Data Central’s ingestion process will map your data onto the Data Central data model format. Within Data Central, catalogue data are organised hierarchically, as per:

Survey
└── DataRelease
    └── Schema:Catalogues
        └── Group
            └── Table

There are dozens of tables from multiple surveys in the Data Central database. Groups are used to collect scientifically-related tables together, in order to help the user locate the correct table more quickly. To explore the data model further, visit the catalogue section of the Schema Browser to explore the relationships between groups and tables.

Directory Structure

To ingest data into Data Central, you will provide two folders, one containing the data products themselves, and one containing the metadata.

Data

The catalogues directory should contain the catalogue files themselves.

data
└── <survey>
    └── <datarelease>
        └── catalogues
            ├── my_input_cat.fits
            └── my_output_table.csv

Attention

<survey> and <datarelease> should be replaced with the values you chose in Getting Started, e.g., gama and dr2

Data Central supports catalogues/tables in .csv or .fits formats.

Danger

If your input table is > 2GB in size, please ensure the format is .csv (not fits).

Metadata

The following file structure should be adopted. A top-level <survey> directory should contain a single directory per <datarelease>. Both directories should have metadata files described below which will populate the Schema Browser.

metadata
└── <survey>
    ├── <survey>_survey_meta.txt
    └── <datarelease>
        ├── <survey>_<data_release>_data_release_meta.txt
        └── catalogues/
            ├── <survey>_<datarelease>_column_meta.txt
            ├── <survey>_<datarelease>_coordinate_meta.txt  ** optional
            ├── <survey>_<datarelease>_group_meta.txt
            ├── <survey>_<datarelease>_sql_meta.txt         ** optional
            ├── <survey>_<datarelease>_table_meta.txt
            └── docs/

The metadata/catalogues/ directory will contain a minimum of 3 metadata files, plus a docs/ directory if you have supplied additional documentation for a particular catalogue. The two optional metadata files (coordinate_meta and sql_meta) are described later in this article.

Metadata Files

Attention

Metadata files are always pipe-delimited, and have the extension .txt

<survey>_<datarelease>_group_meta.txt

This file describes the groups you would like to register, and will be used to populate the Schema Browser. Provide the following a single pipe-delimited .txt file containing an entry (row) for each group:

name

pretty_name

description

documentation

contact

date

version

ApMatchedPhotom

ApMatchedPhotom

This group provides aperture matched ugrizYJHK photometry.

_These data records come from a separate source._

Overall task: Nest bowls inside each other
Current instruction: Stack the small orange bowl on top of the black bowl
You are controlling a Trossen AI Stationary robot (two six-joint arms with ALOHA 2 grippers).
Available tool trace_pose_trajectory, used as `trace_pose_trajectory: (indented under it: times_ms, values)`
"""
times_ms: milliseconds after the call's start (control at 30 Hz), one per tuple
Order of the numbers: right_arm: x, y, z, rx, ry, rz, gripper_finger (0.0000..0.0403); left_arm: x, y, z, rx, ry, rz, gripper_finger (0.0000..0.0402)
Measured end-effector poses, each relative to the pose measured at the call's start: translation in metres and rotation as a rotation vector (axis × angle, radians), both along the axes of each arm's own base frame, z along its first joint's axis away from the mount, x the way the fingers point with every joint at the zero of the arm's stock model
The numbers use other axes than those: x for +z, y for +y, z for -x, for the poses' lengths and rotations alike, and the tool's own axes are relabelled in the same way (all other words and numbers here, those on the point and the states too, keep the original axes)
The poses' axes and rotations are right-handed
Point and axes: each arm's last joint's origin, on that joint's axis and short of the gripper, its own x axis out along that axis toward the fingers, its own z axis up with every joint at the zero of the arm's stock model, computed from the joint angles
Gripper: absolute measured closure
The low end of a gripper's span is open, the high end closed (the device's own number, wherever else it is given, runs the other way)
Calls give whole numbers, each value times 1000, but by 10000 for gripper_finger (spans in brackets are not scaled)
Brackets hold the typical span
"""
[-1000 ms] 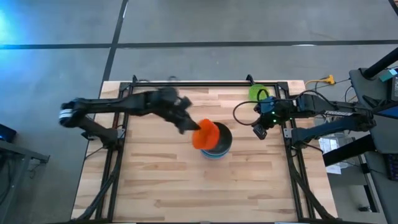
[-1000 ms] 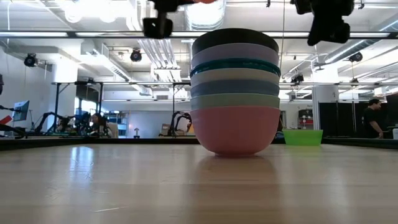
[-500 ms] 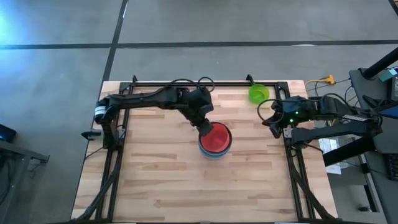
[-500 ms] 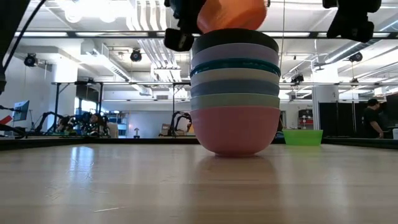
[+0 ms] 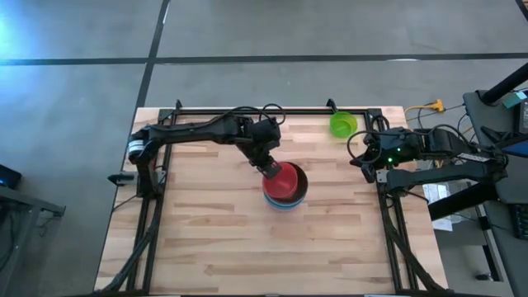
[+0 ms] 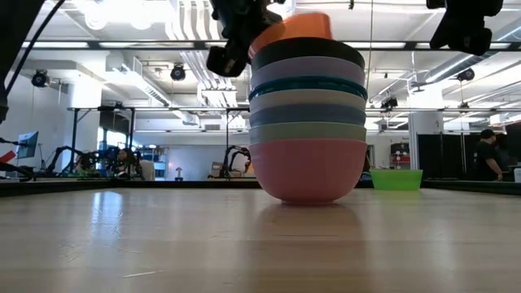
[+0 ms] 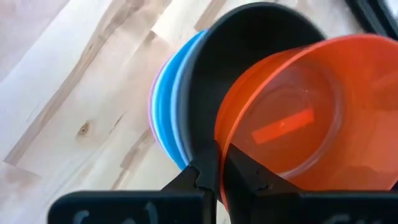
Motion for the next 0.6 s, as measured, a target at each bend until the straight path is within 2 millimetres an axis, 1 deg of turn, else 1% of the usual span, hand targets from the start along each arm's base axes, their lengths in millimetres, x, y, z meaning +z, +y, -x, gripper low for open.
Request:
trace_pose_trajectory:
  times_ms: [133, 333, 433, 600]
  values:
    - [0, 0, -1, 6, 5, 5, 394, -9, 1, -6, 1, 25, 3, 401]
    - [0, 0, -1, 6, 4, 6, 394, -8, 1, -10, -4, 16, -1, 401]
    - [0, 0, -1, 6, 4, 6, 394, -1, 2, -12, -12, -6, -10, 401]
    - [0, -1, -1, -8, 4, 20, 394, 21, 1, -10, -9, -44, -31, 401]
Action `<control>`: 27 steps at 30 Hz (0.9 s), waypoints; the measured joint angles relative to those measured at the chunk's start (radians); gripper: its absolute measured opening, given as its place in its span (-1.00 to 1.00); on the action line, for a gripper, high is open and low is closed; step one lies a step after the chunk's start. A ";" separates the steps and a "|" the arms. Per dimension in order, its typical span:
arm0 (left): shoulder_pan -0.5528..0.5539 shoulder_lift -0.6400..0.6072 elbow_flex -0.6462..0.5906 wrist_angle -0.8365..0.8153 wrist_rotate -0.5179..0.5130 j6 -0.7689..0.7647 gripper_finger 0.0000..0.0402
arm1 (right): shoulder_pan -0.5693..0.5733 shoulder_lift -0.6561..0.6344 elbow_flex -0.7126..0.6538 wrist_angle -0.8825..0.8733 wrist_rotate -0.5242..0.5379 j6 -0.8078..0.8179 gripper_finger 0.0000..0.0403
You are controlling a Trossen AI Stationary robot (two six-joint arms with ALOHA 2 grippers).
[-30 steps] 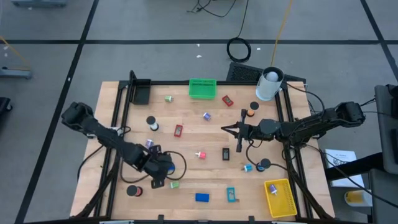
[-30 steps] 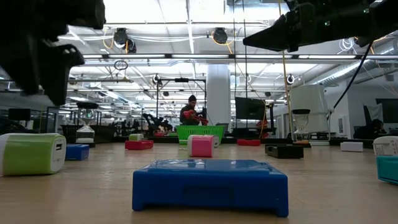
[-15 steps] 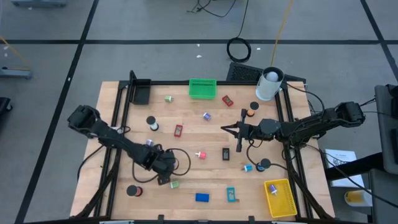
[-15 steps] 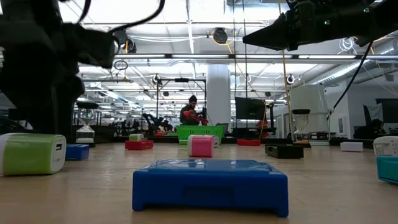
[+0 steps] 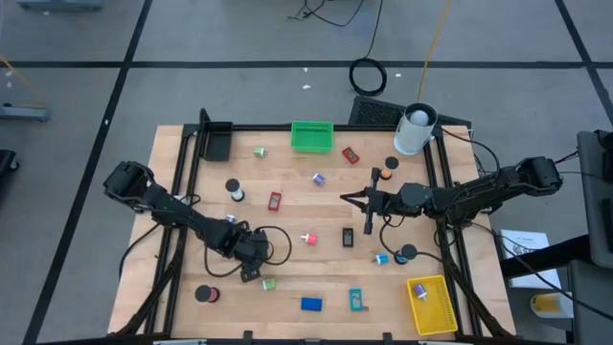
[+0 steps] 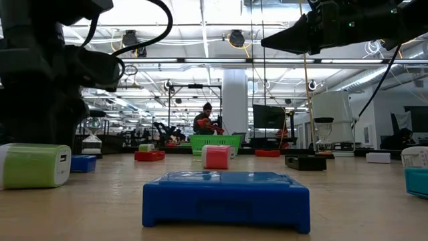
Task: Pick & Place Office items
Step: Put the top dark blue digital clock into the black basket
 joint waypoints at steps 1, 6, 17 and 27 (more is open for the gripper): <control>0.000 0.000 0.000 -0.001 -0.006 0.002 0.21 | 0.000 0.000 0.000 0.000 0.000 0.000 -0.98; 0.000 0.001 -0.001 -0.021 -0.028 0.042 -0.12 | 0.000 0.000 0.000 0.000 0.000 0.000 -0.98; 0.026 -0.052 0.044 -0.117 -0.049 0.105 -0.15 | 0.000 0.000 0.000 0.000 0.000 0.000 -0.98; 0.113 -0.270 0.127 -0.253 -0.212 0.191 -0.18 | 0.000 0.000 0.000 0.000 0.000 0.000 -0.98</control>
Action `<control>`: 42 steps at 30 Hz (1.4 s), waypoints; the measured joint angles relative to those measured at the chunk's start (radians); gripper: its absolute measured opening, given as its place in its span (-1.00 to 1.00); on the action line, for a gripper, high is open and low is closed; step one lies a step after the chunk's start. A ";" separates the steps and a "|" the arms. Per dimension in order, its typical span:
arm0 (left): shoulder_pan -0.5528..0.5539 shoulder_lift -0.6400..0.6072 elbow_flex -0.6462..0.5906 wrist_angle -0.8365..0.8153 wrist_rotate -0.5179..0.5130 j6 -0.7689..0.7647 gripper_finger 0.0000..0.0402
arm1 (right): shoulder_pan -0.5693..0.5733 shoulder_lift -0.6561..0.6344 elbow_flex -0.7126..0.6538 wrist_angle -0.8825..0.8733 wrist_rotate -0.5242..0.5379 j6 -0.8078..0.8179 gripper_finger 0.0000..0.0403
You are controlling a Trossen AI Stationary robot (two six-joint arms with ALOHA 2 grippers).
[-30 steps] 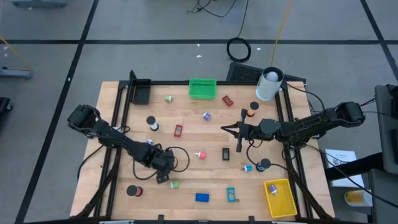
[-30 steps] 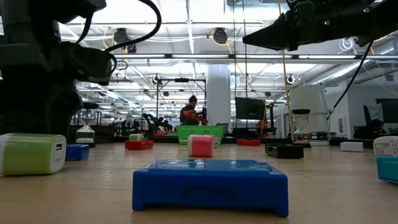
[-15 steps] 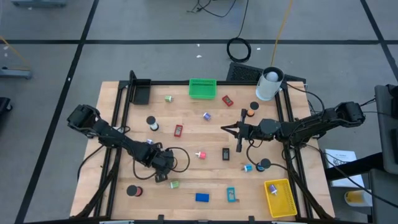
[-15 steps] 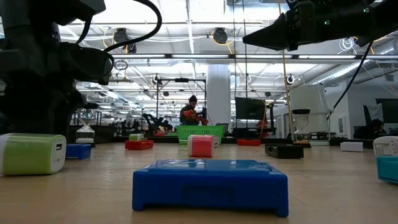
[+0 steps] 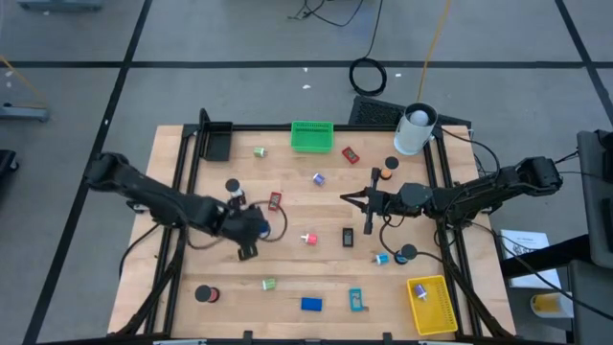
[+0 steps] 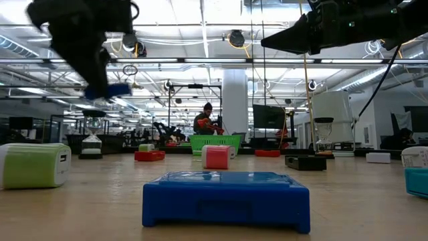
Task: Pick & Place Office items
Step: Put the top dark blue digital clock into the black basket
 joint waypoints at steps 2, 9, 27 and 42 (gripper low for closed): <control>0.034 -0.049 0.012 -0.012 -0.029 0.031 -0.16 | 0.000 0.000 0.000 0.000 0.000 0.000 -0.98; 0.209 -0.177 0.133 -0.065 -0.100 0.148 -0.18 | 0.000 0.000 0.000 0.000 0.000 0.000 -0.98; 0.788 -0.196 0.377 -0.281 -0.113 0.289 -0.17 | 0.000 0.000 0.000 0.000 0.000 -0.001 -0.98; 1.188 0.093 0.369 -0.270 -0.070 0.232 -0.16 | 0.000 0.000 0.000 0.000 0.000 -0.001 -0.98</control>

unique_group_documentation_filename.txt

name <email@institute.org>

2012-04-23

v02

Please name this file: <survey>_<datarelease>_group_meta.txt e.g., sami_dr2_group_meta.txt

<survey>_<datarelease>_group_meta.txt

This file should contain the following columns

name(required=True, type=char, max_limit=100)

Group name. Use only alphanumeric characters. This must be unique per data release.

pretty_name(required=True, type=char, max_limit=100)

A human-readable version of the group name. This can contain any characters (up to the character limit).

description(required=True, type=char, max_limit=1000)

A succinct paragraph describing the group.

documentation(required=True, type=char, max_limit=1000)

If you would like formatted text to appear in the schema browser, please supply the name of the file containing html-formatted text (see Formatting for more info). Note, this is typically for 2-3 paragraphs of information. Detailed documentation should be written into a Document Central article. If you do not wish to supply documentation for a particular row, leave this entry blank.

contact(required=True, type=char, max_limit=500)

Format as: John Smith <john.smith@institute.org>

date(required=True, type=char, max_limit=100)

Group creation/update date as defined by the team e.g., 2012-04-23

version(required=True, type=char, max_limit=100)

Group version as defined by the team e.g., v1.8

<survey>_<datarelease>_table_meta.txt

This file describes the tables you would like to register, and will be used to populate the Schema Browser and be available for public SQL/ADQL querying, as well as discoverable through the Data Central TAP server.

Please provide a single .txt file with an entry per table, containing the following meta information:

name

description

documentation

group

filename

contact

date

version

ApMatchedCat

This table contains r-band aperture matched photometry and otherSource Extractor outputs for all GAMA DR2 objects.

unique_table_documentation_filename.txt

ApMatchedPhotom

ApMatchedCat.fits

name <email@institute.org>

2012-04-23

v02

Please name this file: <survey>_<datarelease>_table_meta.txt e.g., sami_dr2_table_meta.txt

<survey>_<datarelease>_table_meta.txt

This file should contain the following columns

name(required=True, type=char, max_limit=100)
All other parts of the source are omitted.